[Data entries]
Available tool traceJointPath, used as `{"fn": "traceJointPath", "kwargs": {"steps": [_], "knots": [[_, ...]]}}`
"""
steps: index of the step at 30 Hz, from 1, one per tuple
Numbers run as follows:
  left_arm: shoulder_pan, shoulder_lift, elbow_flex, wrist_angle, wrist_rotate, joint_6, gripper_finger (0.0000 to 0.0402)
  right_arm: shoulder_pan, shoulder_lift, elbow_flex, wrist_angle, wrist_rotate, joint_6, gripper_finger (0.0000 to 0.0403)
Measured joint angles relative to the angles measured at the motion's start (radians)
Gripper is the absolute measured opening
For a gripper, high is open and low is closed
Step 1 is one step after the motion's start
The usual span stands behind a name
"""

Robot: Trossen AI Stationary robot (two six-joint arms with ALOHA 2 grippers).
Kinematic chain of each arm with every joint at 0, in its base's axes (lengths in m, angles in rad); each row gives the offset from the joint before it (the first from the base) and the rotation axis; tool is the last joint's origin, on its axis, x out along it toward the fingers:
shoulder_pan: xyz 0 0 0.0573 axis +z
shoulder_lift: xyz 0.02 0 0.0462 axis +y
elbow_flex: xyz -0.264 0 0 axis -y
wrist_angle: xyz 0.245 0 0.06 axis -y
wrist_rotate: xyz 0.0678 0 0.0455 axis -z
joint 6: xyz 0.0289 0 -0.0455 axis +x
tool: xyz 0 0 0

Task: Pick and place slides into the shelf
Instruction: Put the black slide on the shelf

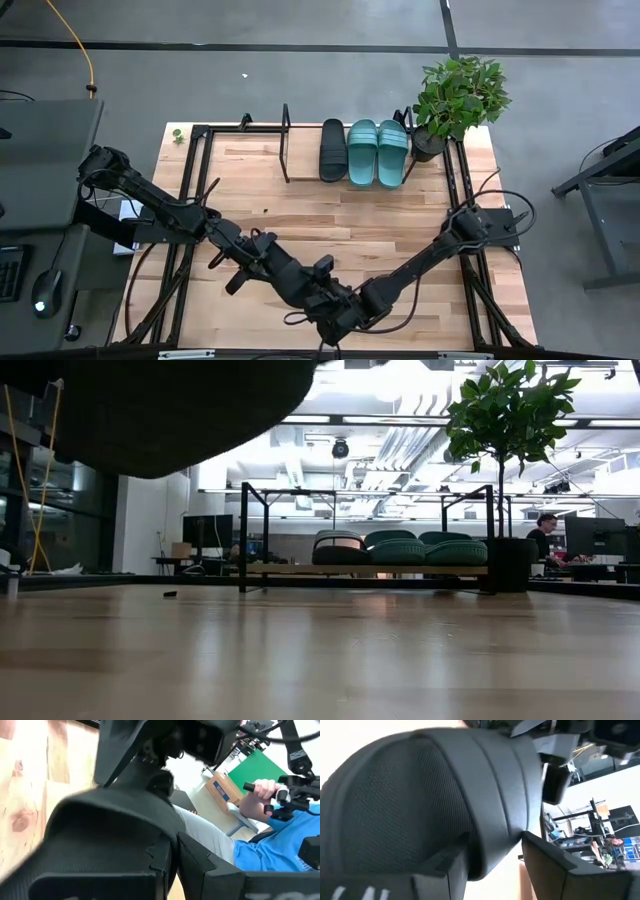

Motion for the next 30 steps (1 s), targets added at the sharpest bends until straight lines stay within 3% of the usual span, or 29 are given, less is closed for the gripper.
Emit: {"fn": "traceJointPath", "kwargs": {"steps": [6, 16, 30], "knots": [[0.000, 0.001, 0.000, -0.011, 0.001, 0.000, 0.0021, -0.023, 0.024, -0.001, 0.046, -0.017, 0.012, 0.0132], [0.000, 0.001, 0.000, -0.014, 0.012, 0.001, 0.0021, -0.019, 0.024, -0.001, 0.058, -0.014, 0.035, 0.0011], [0.001, 0.000, 0.001, -0.056, 0.017, 0.065, 0.0036, -0.009, 0.026, 0.061, 0.018, 0.000, 0.064, 0.0002]]}}
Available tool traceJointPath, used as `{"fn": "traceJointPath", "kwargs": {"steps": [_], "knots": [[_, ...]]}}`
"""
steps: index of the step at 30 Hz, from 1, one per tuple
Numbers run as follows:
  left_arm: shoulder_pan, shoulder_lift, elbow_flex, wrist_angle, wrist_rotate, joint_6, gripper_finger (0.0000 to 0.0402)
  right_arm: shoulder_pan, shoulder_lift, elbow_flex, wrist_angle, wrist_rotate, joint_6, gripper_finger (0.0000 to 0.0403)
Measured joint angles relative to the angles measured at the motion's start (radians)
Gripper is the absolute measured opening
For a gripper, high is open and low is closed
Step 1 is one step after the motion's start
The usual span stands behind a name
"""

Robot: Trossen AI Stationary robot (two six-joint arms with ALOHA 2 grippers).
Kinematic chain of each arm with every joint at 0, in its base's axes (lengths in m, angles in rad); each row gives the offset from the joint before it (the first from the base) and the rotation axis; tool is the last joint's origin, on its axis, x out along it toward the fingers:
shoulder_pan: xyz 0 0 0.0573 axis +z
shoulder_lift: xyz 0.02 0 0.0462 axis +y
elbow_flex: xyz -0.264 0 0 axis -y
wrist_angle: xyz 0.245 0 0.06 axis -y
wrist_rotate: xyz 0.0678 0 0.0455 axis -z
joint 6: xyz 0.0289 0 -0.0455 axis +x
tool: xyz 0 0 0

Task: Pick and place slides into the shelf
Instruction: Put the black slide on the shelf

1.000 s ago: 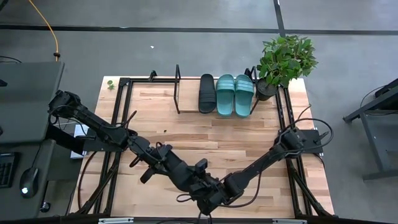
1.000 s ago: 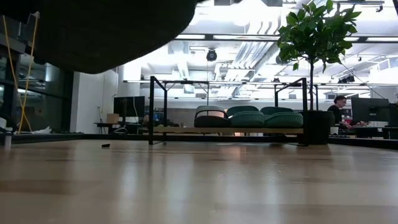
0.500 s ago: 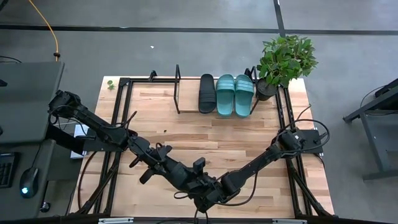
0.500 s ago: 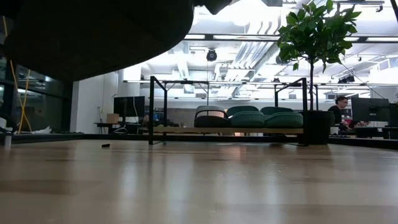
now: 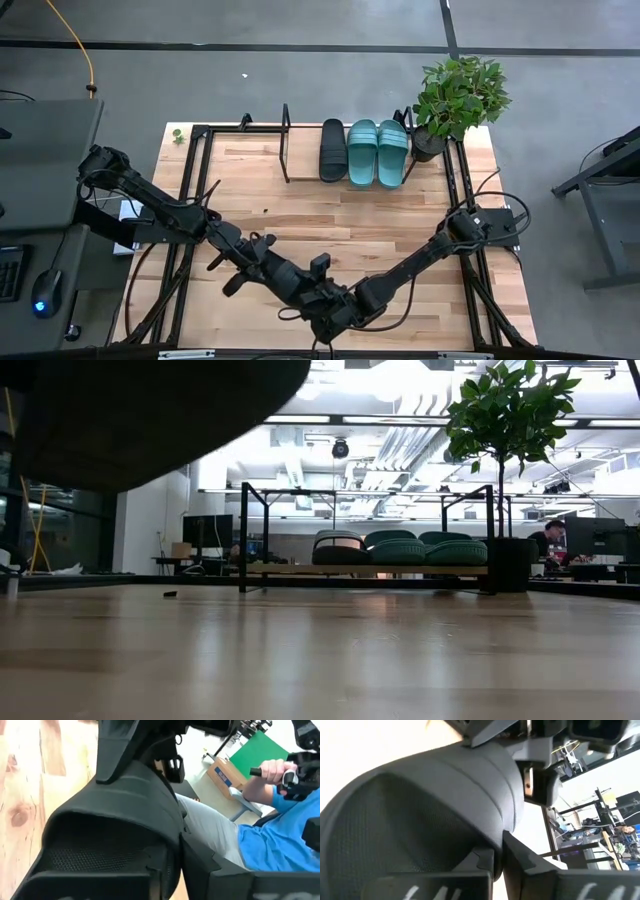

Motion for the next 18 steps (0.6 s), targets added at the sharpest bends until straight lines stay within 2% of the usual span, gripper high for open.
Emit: {"fn": "traceJointPath", "kwargs": {"steps": [9, 14, 18], "knots": [[-0.005, 0.000, 0.002, 0.006, -0.036, 0.055, 0.0135, 0.026, 0.001, 0.070, -0.077, 0.012, 0.038, 0.0001], [-0.006, -0.009, 0.001, -0.006, -0.133, 0.073, 0.0185, 0.026, 0.001, 0.080, -0.132, 0.014, 0.083, 0.0001], [-0.006, -0.046, 0.001, -0.046, -0.192, 0.103, 0.0206, 0.023, 0.001, 0.081, -0.191, 0.017, 0.137, 0.0000]]}}
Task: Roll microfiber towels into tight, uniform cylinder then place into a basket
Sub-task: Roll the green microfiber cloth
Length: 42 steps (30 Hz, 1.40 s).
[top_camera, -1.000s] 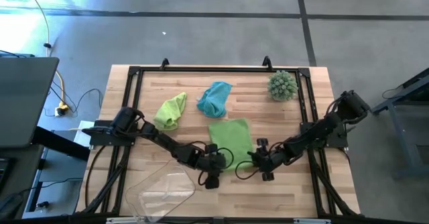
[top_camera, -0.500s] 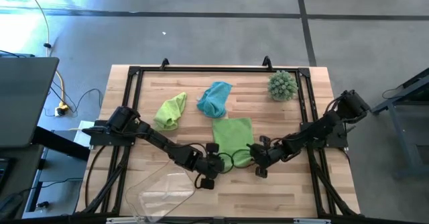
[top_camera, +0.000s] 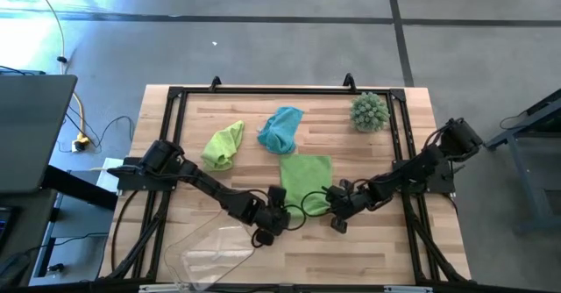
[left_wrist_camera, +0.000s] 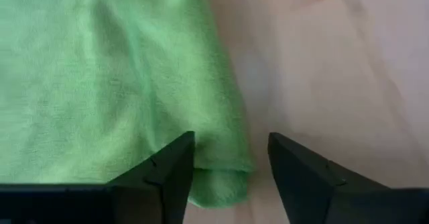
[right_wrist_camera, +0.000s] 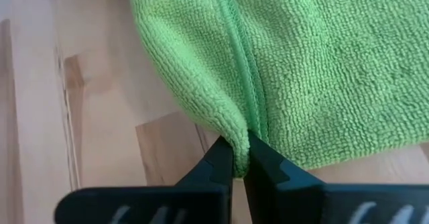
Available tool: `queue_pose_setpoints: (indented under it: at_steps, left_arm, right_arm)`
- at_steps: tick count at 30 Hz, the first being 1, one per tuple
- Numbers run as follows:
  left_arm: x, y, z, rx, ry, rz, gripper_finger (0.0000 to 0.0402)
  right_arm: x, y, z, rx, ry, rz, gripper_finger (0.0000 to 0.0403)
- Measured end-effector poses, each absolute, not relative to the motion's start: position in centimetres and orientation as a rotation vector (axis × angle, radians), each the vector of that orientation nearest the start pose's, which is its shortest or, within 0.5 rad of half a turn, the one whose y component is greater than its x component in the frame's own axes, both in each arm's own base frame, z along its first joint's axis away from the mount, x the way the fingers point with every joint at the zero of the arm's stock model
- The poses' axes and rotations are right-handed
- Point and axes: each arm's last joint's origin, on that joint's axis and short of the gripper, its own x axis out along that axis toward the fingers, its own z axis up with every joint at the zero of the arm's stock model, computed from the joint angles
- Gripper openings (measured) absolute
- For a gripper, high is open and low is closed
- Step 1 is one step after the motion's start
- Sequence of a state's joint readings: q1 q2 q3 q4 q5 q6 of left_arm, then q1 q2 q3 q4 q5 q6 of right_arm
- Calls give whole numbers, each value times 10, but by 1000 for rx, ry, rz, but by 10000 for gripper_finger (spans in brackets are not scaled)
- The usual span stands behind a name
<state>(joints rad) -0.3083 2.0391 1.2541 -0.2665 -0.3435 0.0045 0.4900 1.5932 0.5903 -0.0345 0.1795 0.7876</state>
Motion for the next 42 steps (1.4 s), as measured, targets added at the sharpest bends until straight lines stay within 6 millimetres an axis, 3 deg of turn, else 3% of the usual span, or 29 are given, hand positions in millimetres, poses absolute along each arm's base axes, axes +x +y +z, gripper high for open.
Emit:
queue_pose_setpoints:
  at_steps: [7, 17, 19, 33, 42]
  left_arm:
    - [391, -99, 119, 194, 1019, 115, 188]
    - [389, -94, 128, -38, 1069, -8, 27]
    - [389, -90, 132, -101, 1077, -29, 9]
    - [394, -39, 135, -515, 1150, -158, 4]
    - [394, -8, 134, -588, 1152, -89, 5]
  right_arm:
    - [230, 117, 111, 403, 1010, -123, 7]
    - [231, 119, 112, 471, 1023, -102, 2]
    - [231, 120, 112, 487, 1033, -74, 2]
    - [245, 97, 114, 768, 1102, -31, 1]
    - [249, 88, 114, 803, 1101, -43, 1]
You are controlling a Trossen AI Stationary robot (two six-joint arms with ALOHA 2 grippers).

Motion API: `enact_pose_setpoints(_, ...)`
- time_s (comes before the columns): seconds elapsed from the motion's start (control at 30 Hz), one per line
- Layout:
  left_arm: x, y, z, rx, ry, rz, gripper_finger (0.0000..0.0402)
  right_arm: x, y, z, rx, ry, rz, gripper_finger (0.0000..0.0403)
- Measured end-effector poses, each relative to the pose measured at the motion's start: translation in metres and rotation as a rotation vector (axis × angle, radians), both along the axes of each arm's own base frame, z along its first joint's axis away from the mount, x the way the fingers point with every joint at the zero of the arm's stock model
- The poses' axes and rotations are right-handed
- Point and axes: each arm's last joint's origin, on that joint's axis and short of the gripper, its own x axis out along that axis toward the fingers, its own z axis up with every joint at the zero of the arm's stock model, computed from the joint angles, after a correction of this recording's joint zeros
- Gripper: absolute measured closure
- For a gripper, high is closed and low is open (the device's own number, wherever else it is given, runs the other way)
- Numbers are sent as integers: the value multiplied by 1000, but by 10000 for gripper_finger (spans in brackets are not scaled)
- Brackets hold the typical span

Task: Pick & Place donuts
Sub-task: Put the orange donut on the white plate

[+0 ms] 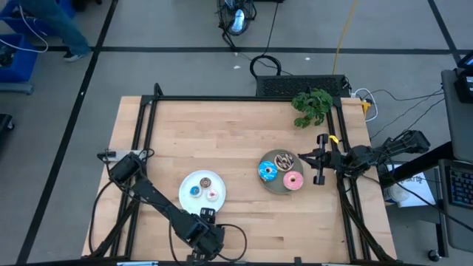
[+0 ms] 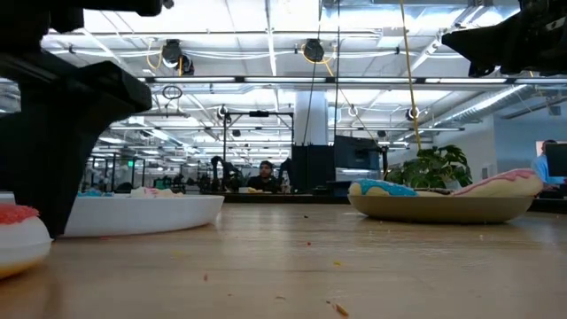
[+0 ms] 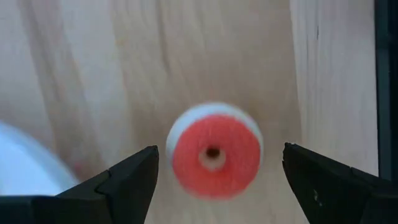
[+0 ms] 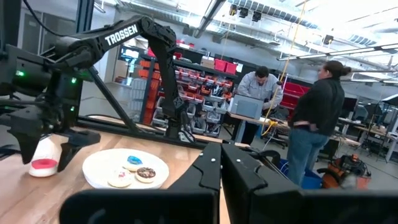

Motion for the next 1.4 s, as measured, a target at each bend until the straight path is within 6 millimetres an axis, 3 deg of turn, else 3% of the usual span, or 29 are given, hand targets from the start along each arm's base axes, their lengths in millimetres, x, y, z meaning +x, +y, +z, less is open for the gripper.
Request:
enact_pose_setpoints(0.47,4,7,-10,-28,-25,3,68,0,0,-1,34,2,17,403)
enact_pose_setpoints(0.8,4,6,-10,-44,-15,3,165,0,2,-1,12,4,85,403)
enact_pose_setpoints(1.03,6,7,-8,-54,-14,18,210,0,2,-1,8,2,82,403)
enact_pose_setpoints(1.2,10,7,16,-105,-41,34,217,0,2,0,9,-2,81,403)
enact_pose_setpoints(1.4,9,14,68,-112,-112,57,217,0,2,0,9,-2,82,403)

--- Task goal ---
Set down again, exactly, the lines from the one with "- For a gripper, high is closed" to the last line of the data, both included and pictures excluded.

--- Solution to the exercise ---
- For a gripper, high is closed and low is open (the device's own number, wherever else it is given, runs the other way)
- Numbers are sent as integers: the value multiplied by 1000, but by 10000 for gripper_finger (spans in brackets are not scaled)
- Brackets hold the typical span

Task: Pick & Place donuts
Sub-task: Put the orange donut on the white plate

[+0 ms] 
[+0 ms] 
[+0 ms] 
[+0 ms] 

Motion for the next 1.4 s, as measured, a target at each bend until the straight path is within 6 millimetres an axis, 3 deg of turn, else 3% of the usual span, or 29 are given, hand targets from the start along each arm's base axes, their lengths in millimetres, x, y, z meaning +x, +y, +z, less is open for the gripper.
Request:
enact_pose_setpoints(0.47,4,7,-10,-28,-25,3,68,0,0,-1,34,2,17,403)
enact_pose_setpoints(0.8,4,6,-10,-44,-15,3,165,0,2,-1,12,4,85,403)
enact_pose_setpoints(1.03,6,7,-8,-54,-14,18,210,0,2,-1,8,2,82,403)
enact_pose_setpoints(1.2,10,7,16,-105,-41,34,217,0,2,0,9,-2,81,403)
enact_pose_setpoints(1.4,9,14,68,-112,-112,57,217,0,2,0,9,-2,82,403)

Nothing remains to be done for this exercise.